Exercise instructions:
Out of the listing below, copy every line that carries the string "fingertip".

━━ Extracted material ━━

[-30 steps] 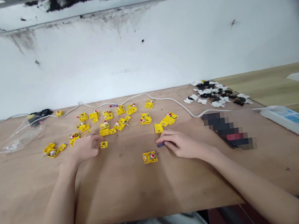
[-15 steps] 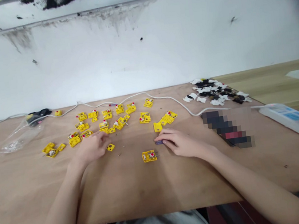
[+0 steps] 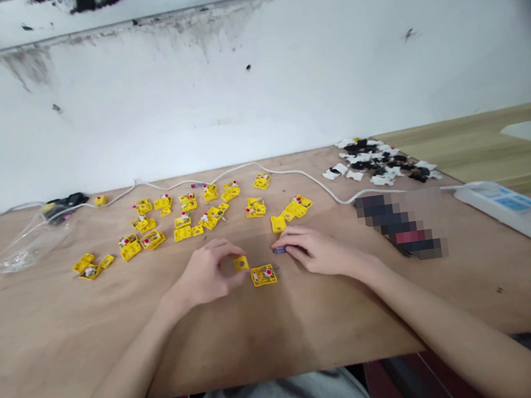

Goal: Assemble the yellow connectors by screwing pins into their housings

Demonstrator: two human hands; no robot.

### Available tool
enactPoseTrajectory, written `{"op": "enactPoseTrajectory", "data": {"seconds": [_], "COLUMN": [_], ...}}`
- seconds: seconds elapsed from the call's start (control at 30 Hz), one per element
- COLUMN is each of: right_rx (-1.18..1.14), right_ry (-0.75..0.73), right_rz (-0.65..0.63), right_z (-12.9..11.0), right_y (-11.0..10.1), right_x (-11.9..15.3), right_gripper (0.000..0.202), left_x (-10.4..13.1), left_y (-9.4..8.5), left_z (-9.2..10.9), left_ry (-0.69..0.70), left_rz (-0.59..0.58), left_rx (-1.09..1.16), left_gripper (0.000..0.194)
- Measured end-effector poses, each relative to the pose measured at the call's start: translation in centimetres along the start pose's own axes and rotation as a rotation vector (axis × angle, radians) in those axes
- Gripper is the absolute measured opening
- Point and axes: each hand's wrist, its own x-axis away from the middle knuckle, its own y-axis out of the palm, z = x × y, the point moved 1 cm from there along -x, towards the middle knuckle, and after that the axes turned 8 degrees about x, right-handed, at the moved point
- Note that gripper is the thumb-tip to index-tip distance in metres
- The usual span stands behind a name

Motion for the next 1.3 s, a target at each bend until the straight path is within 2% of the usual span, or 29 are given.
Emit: {"op": "enactPoseTrajectory", "data": {"seconds": [0.1, 0.2, 0.6, 0.9, 1.03, 1.13, 1.23, 1.27, 1.3], "right_rx": [-0.012, -0.002, 0.003, 0.017, 0.020, 0.028, 0.017, 0.007, -0.006], "right_ry": [0.003, 0.010, 0.004, 0.013, 0.020, 0.024, 0.008, -0.007, -0.026], "right_rz": [0.008, -0.004, 0.026, 0.011, -0.006, -0.005, 0.051, 0.067, 0.074], "right_z": [0.0, -0.1, 0.0, -0.1, -0.3, -0.6, -1.3, -1.7, -2.1], "right_y": [0.0, 0.0, 0.1, 0.1, 0.0, -0.2, -0.6, -0.7, -0.8], "right_x": [0.0, 0.0, 0.1, 0.0, 0.0, 0.0, 0.1, 0.1, 0.1], "right_gripper": [0.031, 0.031, 0.032, 0.030, 0.024, 0.023, 0.024, 0.023, 0.023], "left_x": [-0.7, -1.0, -0.9, -0.8, -0.4, -0.2, -0.2, -0.3, -0.4], "left_y": [2.5, 4.1, 5.3, 5.3, 5.9, 6.1, 4.6, 3.6, 2.5], "left_z": [1.8, 2.1, 1.4, 1.0, 0.6, 0.6, 0.3, -0.1, -0.7], "left_ry": [0.082, 0.128, 0.162, 0.068, 0.000, 0.019, 0.089, 0.097, 0.089], "left_rz": [-0.014, -0.060, -0.068, -0.089, -0.043, -0.011, 0.033, 0.054, 0.058], "left_rx": [-0.034, -0.100, -0.116, -0.091, -0.056, -0.028, 0.019, 0.032, 0.031], "left_gripper": [0.024, 0.024, 0.025, 0.030, 0.034, 0.044, 0.076, 0.077, 0.061]}}
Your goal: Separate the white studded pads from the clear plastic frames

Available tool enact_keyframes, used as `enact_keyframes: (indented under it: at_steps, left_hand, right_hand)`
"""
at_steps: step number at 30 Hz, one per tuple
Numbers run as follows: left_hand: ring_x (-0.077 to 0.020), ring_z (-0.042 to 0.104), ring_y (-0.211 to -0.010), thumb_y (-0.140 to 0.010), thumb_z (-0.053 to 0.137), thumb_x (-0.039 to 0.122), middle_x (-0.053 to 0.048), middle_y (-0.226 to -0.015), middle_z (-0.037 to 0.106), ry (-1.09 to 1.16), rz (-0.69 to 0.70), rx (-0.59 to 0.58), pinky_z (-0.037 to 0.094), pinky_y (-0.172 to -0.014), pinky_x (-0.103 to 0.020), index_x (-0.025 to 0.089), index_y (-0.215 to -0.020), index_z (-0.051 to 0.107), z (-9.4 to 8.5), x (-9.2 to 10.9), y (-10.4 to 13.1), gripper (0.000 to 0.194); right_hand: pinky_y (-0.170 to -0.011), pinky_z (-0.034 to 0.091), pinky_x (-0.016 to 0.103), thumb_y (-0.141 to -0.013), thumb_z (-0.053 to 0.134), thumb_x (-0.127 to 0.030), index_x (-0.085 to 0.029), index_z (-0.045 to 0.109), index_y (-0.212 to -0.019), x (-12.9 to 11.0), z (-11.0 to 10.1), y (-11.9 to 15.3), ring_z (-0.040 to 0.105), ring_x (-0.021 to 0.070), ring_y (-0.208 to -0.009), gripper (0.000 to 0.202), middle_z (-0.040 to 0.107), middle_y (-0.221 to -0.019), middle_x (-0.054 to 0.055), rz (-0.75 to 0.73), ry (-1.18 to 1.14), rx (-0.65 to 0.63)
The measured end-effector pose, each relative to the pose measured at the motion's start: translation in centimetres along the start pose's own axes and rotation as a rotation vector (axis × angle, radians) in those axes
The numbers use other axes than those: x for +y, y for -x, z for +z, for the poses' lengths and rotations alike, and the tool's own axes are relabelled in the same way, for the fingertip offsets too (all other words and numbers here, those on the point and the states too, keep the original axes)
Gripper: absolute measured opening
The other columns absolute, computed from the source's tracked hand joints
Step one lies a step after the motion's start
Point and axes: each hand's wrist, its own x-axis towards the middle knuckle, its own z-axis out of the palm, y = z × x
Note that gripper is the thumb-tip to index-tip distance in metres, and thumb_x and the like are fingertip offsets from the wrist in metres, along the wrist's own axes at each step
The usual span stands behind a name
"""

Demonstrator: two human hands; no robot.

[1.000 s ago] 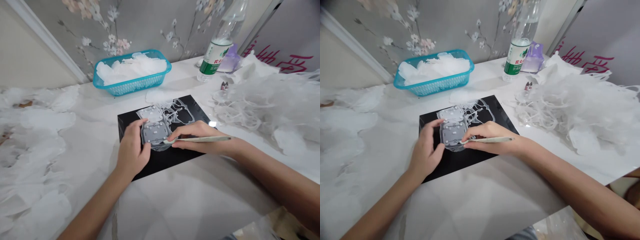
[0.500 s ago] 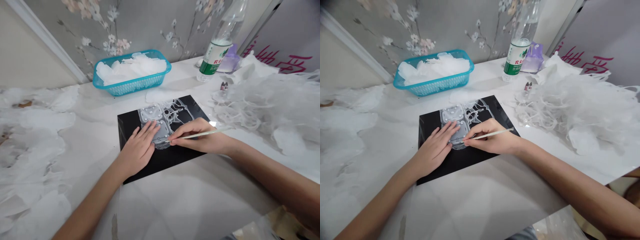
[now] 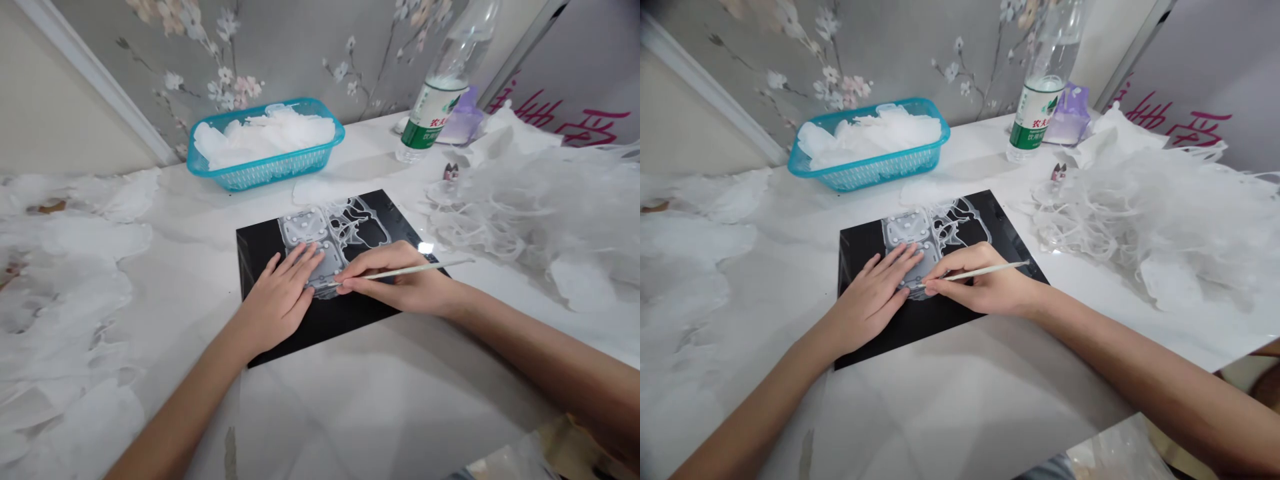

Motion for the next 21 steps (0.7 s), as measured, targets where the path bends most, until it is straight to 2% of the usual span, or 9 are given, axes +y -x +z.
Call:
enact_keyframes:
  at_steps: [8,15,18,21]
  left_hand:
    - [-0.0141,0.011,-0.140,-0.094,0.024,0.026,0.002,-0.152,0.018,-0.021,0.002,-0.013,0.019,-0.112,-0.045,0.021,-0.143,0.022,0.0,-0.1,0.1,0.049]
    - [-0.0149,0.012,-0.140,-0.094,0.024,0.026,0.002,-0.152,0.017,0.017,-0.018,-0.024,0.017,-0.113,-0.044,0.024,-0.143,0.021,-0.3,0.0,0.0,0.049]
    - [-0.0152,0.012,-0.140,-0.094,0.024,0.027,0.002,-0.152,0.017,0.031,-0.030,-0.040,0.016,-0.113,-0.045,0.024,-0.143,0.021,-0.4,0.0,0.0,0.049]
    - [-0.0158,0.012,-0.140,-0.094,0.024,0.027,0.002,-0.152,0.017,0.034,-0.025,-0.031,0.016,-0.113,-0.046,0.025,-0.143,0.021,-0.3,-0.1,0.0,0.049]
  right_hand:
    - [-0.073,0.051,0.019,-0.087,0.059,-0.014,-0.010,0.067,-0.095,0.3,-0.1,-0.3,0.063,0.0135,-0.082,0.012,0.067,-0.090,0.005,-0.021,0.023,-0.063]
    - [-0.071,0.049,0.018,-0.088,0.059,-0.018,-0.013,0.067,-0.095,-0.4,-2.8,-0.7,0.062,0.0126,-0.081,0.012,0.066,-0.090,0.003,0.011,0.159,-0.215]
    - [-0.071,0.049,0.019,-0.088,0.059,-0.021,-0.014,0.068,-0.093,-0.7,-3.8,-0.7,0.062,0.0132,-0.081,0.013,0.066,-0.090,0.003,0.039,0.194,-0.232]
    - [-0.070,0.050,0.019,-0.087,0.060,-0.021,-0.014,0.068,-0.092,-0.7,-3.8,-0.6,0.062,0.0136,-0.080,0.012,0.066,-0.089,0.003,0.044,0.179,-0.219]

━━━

Written reply:
The numbers use other axes than those: x for +y, y for -x, z for +z, for the poses' lengths and rotations alike, and the tool's own axes are relabelled in the same way, for the fingertip offsets too (all other words and numbers here, those on the point and the states too, keep the original axes)
Note that gripper is the thumb-tip to index-tip distance in metres, and thumb_x and the like are fingertip offsets from the wrist in metres, along the wrist's own axes at each step

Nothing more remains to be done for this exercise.